2.自己管理が困難な方(一人暮らし・ご高齢)の当院訪問看護ステーションとの連携
当院の地域連携室において訪問看護ステーションの紹介を行い、必要な方には手続きいたします。
3.病診連携への取り組み
富山県の基幹病院として地域の診療所(開業医)と連携して治療を継続できるようにしています。医師による合併症の検査が終了し、治療による血糖コントロールがよくなり、さらに自己管理の継続が十分可能と判断されれば、かかりつけ医に逆紹介されます。
1) 糖尿病医療連携カード発行(番号登録し管理)
医師の記載による合併症の有無、次回受診予定月や自己管理のワンポイントアドバイスを記載した糖尿病医療連携カードを発行し、各患者さんの糖尿病健康手帳に綴って保管し、自己管理の参考としていただいています。
2) 地域医療に従事する医療従事者との連携
当院で月1回、地域の医療従事者の方を交えて、「糖尿病療養指導のための養成講座」の学習会の開催し、情報提供や情報交換を行っています。
4.学習ルームの利用
待ち時間を有効に利用していただけるよう学習ルームを活用していただいています。診察室前の学習ルームは、DVDなどの視聴、最新の情報掲示、院内独自のテキストやパンフレット等を見ていただく自己学習コーナー、また、患者同士の意見交換の場となっています。
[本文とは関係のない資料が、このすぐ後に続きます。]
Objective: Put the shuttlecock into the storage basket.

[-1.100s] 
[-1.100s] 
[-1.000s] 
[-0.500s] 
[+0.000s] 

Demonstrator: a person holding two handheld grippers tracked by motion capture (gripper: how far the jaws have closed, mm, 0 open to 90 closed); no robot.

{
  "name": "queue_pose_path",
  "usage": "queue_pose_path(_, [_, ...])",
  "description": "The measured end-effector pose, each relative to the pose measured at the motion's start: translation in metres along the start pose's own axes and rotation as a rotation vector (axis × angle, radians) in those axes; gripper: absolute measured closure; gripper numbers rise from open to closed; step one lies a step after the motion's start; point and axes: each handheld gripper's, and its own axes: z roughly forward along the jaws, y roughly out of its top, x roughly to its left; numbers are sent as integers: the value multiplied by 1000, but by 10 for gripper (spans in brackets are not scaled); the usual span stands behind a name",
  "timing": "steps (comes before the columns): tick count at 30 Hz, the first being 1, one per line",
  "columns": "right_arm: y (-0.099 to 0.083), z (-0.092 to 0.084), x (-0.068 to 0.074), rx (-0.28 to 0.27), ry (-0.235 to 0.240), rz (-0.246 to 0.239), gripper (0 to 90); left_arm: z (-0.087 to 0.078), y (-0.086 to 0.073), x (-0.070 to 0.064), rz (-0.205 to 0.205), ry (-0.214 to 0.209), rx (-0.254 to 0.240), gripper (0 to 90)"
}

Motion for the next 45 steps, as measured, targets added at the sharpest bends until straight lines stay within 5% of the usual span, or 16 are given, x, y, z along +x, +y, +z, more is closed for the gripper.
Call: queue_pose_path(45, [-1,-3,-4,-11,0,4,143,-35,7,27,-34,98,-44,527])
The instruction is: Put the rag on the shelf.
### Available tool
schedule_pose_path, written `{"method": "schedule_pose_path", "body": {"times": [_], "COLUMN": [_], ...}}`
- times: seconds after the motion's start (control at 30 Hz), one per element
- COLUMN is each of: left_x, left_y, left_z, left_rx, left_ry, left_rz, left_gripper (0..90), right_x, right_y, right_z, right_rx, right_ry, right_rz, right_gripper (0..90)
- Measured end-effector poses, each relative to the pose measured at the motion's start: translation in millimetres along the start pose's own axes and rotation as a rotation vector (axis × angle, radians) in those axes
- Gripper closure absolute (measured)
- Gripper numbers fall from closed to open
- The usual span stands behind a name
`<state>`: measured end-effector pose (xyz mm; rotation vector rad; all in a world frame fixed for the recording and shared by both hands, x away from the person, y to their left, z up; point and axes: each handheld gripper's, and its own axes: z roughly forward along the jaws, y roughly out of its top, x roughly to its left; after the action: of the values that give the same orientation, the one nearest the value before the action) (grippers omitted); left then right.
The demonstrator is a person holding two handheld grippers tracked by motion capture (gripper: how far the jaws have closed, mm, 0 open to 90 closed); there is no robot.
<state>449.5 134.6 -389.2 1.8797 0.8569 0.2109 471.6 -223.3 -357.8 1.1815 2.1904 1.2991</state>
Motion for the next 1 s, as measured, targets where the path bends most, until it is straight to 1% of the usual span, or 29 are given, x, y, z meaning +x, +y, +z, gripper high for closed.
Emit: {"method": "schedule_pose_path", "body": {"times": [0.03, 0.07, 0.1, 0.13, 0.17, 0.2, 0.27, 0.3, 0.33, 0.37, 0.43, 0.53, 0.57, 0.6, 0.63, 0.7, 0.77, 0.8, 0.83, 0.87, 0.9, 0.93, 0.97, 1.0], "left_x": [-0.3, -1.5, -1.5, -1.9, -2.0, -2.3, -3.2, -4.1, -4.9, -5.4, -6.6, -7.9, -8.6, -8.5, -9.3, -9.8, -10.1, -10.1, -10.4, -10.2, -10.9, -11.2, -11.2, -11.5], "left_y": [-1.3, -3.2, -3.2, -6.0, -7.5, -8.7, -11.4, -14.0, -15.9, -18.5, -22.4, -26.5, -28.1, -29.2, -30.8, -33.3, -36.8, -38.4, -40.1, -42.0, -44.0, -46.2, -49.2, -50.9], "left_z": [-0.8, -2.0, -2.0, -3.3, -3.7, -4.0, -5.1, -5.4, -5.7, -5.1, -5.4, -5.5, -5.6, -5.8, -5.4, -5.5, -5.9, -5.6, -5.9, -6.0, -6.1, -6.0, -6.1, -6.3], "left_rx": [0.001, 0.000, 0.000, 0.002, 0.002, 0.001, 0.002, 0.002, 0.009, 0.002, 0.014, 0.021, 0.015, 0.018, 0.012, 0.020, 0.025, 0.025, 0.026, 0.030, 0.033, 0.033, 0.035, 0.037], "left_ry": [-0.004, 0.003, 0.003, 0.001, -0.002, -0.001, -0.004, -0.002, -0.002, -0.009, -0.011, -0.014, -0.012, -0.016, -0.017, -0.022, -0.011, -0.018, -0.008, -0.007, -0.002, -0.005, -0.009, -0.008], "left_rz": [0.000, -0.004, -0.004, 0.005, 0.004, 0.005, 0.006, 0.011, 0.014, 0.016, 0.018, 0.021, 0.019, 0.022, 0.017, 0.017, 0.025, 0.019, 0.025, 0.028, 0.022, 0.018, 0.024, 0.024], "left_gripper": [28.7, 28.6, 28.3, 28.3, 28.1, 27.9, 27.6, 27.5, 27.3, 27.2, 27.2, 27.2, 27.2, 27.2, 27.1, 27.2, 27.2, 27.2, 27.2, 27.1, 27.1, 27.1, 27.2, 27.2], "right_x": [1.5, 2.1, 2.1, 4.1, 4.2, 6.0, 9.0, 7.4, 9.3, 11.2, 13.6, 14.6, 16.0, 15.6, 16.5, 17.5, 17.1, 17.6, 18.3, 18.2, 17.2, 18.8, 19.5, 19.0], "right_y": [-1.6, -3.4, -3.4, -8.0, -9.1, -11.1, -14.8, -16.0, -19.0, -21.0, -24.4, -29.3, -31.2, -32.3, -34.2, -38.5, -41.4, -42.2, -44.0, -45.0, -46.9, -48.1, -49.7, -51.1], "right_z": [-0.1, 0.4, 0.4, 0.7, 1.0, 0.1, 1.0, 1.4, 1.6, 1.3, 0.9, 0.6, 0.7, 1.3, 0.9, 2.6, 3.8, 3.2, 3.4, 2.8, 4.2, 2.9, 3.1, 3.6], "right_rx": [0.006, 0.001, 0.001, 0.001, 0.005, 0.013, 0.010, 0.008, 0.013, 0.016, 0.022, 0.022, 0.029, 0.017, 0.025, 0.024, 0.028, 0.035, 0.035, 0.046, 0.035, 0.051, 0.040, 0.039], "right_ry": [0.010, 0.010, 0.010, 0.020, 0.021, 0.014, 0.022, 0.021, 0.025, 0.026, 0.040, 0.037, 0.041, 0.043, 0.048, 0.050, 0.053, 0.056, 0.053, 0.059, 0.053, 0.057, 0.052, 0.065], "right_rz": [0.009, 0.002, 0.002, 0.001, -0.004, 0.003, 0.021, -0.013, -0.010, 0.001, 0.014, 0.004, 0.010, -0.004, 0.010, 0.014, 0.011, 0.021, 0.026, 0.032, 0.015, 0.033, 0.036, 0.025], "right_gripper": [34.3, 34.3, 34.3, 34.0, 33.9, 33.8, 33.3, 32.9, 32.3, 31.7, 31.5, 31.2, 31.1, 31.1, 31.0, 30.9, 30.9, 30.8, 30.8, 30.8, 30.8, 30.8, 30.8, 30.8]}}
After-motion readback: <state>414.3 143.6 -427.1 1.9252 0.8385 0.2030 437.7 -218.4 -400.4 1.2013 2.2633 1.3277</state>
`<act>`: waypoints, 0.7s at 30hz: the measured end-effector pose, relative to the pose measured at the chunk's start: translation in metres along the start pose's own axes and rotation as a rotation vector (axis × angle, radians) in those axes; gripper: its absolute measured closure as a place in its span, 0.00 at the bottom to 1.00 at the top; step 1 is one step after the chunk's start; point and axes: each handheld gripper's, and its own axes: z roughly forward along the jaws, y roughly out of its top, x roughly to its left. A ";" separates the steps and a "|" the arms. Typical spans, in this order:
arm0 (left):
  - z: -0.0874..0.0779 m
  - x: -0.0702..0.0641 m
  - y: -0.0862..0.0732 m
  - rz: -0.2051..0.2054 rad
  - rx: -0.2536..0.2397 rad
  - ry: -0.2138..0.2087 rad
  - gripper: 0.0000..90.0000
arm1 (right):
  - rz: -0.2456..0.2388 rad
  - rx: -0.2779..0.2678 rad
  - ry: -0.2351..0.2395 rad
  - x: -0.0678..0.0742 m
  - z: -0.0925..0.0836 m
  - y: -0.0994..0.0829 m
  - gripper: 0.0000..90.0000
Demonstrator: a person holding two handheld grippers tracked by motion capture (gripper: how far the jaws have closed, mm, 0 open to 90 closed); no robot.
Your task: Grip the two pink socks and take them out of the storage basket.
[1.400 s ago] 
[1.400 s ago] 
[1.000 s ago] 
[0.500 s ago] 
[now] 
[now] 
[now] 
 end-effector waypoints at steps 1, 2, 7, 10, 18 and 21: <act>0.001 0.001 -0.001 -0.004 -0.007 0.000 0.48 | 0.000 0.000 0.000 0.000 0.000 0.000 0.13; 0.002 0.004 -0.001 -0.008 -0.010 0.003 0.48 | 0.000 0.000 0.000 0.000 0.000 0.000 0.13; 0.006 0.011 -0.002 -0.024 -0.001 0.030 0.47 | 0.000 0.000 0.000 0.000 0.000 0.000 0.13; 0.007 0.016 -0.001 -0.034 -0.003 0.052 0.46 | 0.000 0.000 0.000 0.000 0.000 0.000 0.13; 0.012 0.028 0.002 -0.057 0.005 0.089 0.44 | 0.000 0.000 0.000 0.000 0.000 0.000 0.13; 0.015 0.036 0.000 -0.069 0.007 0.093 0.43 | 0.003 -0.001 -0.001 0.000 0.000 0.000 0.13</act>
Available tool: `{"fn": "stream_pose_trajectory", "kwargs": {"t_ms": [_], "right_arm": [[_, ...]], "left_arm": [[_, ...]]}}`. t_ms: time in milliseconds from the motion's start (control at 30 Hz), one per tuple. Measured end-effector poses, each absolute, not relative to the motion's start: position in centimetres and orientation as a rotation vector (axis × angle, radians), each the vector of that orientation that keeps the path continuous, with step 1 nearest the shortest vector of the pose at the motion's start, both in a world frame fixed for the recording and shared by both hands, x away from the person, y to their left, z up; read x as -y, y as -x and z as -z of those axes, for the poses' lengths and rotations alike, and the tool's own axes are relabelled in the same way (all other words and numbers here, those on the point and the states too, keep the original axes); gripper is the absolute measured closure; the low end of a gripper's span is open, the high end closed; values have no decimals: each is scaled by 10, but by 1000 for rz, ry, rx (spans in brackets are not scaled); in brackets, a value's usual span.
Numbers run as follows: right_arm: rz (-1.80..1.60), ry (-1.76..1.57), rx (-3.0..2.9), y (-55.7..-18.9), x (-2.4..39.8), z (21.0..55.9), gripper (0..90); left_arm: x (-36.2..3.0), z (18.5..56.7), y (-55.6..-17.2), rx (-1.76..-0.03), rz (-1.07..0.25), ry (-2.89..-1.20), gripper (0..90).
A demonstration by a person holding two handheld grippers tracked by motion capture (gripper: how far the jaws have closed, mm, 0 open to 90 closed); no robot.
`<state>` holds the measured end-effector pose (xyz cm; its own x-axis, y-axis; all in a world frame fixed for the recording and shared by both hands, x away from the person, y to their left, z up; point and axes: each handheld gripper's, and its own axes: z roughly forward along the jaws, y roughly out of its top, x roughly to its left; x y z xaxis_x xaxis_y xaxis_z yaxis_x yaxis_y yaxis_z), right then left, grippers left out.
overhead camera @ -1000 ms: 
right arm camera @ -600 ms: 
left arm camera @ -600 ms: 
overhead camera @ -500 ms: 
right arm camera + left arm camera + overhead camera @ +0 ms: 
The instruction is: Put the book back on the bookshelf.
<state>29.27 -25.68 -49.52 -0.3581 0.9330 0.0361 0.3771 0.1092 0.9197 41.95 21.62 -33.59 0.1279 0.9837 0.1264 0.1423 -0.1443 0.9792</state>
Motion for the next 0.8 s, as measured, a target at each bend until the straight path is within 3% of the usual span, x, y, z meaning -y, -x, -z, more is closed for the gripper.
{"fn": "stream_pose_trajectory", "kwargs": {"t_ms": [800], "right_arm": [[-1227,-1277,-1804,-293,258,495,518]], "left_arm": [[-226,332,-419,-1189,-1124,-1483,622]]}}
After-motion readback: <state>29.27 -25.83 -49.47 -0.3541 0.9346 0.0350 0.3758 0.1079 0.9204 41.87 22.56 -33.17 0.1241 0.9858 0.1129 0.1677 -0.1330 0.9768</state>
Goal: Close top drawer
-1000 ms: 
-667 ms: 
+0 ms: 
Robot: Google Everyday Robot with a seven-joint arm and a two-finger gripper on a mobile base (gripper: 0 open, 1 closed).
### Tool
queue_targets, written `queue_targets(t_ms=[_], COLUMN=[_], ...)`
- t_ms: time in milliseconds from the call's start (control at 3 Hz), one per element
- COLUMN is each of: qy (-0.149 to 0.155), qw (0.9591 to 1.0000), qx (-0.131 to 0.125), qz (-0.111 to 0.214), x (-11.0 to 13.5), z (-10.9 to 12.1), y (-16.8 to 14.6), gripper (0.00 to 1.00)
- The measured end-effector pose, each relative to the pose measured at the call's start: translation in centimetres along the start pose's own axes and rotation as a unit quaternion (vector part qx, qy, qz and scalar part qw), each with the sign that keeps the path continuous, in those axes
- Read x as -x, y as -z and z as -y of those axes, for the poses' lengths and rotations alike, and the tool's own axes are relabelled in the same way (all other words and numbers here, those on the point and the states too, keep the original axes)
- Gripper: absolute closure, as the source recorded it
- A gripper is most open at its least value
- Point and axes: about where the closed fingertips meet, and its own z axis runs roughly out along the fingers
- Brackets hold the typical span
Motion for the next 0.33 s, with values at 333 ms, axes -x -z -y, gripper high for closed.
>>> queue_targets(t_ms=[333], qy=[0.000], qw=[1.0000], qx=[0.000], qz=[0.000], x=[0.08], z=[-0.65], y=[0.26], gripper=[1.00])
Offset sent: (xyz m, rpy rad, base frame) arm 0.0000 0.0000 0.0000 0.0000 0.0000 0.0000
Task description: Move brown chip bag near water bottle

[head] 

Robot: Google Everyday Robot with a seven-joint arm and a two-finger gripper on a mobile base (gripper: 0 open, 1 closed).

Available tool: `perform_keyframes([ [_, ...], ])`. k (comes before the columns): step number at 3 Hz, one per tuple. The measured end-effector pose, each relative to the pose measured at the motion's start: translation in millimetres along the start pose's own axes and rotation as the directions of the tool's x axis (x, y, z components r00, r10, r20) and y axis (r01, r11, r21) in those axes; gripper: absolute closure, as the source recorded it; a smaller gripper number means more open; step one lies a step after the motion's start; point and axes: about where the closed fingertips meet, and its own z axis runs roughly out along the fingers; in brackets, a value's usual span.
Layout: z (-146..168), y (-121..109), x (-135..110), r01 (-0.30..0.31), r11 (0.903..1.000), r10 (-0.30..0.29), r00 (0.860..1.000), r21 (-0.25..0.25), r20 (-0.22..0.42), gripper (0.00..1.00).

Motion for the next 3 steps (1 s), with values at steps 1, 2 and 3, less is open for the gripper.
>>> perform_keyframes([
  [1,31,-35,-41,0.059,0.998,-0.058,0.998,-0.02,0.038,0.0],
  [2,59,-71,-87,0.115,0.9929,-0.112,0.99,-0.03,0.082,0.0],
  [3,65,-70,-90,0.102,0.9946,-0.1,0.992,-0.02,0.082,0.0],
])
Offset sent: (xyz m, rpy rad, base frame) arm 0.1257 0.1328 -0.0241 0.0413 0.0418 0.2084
5.富山県立中央病院 糖尿病患者会「四ツ葉会」の紹介
当院糖尿病外来通院中の患者さんとその御家族、医療関係者のみならず糖尿病に関心のある方々が集い、お互いの経験や日常生活の管理方法を話し合う、また、講演会で糖尿病の知識を深めるなど、糖尿病を持つ人生を有意義に過ごせるよう活動しています。年に1度の総会をはじめ、講演会や料理講習会、ボウリング大会、ウォークラリーなどの行事を通して、会員の親睦を図っています。